Constant Angle Non-Precision Approach (CANPA)

The Flight Safety Foundation has done many studies on the inherent dangers of non-precision approaches and the dive and drive technique.  There are too many things that need to come together perfectly for the approach to be successful.  The pilot must have excellent situational awareness during the approach and masterfully control the airplane to level off at the minimum descent altitude (MDA) and then decide to land when the runway is in sight or land. 

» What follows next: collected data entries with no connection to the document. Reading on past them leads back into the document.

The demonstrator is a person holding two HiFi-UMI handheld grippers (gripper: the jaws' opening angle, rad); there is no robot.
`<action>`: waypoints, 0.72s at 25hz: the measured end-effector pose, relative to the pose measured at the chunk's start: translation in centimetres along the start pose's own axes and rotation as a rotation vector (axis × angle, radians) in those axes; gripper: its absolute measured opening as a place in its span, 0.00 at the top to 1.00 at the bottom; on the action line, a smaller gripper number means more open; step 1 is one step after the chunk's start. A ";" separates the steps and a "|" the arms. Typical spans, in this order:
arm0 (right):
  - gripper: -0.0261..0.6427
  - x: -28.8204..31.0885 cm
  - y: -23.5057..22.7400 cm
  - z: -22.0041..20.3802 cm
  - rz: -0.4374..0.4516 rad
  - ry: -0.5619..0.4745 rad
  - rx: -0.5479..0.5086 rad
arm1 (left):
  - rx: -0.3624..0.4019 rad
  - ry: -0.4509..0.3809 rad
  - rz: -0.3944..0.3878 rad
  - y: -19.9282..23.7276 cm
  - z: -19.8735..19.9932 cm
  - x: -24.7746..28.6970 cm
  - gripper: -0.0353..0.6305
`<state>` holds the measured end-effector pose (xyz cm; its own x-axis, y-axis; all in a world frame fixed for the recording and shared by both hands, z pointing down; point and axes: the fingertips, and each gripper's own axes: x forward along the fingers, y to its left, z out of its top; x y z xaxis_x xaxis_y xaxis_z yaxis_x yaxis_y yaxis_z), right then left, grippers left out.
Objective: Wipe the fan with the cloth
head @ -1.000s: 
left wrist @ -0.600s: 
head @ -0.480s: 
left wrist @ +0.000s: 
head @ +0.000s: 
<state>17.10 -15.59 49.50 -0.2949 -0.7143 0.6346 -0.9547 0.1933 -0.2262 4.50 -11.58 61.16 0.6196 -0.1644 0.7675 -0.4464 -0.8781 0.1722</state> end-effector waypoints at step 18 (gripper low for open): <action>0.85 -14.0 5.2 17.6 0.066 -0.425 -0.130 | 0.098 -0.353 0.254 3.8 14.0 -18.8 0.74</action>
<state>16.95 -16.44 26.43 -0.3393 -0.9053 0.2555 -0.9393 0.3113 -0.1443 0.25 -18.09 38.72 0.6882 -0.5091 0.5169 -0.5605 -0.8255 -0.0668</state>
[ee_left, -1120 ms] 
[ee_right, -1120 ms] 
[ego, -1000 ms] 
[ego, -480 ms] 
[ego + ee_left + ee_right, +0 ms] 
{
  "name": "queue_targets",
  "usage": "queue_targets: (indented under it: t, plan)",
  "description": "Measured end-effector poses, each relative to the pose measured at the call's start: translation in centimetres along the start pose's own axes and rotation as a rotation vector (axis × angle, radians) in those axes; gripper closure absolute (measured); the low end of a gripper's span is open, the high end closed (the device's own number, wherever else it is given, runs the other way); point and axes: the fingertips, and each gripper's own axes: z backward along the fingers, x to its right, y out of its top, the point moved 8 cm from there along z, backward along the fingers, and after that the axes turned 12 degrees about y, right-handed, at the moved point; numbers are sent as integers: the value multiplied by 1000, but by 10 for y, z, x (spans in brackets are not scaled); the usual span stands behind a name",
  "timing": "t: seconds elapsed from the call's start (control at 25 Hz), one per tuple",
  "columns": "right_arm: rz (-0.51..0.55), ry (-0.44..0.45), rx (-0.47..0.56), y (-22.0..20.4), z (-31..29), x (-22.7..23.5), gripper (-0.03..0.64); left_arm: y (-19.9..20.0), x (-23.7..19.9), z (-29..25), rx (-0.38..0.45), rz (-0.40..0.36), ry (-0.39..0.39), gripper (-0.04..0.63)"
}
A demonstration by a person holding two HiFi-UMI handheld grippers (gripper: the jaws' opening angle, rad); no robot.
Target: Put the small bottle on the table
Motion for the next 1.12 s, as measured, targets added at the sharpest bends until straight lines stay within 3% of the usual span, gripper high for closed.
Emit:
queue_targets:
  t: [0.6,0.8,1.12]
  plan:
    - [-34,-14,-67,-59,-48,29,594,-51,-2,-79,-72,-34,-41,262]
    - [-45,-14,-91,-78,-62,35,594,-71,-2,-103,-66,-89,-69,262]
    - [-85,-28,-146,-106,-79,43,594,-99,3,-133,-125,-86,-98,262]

The Flight Safety Foundation has published an Approach Landing Accident Reduction (ALAR) article detailing the benefits of a CANPA approach.  First, let me detail the process a pilot must go through while flying a non-precision approach using the dive and drive method.  The dive and drive method consists of descending fairly quickly to the new step down altitude each time it changes.  The pilot has to pull power, descend and try to maintain a constant airspeed while descending.  When the new step down altitude is captured, power needs to be added to ensure the airspeed remains constant.  The more step downs there are on an approach the more of a chance for the pilot to become disorientated on where they are on the approach and descend below the step down altitudes or the minimum descent altitude.  We can see that a CFIT accident risk is much higher than a precision approach (or an approach with vertical guidance).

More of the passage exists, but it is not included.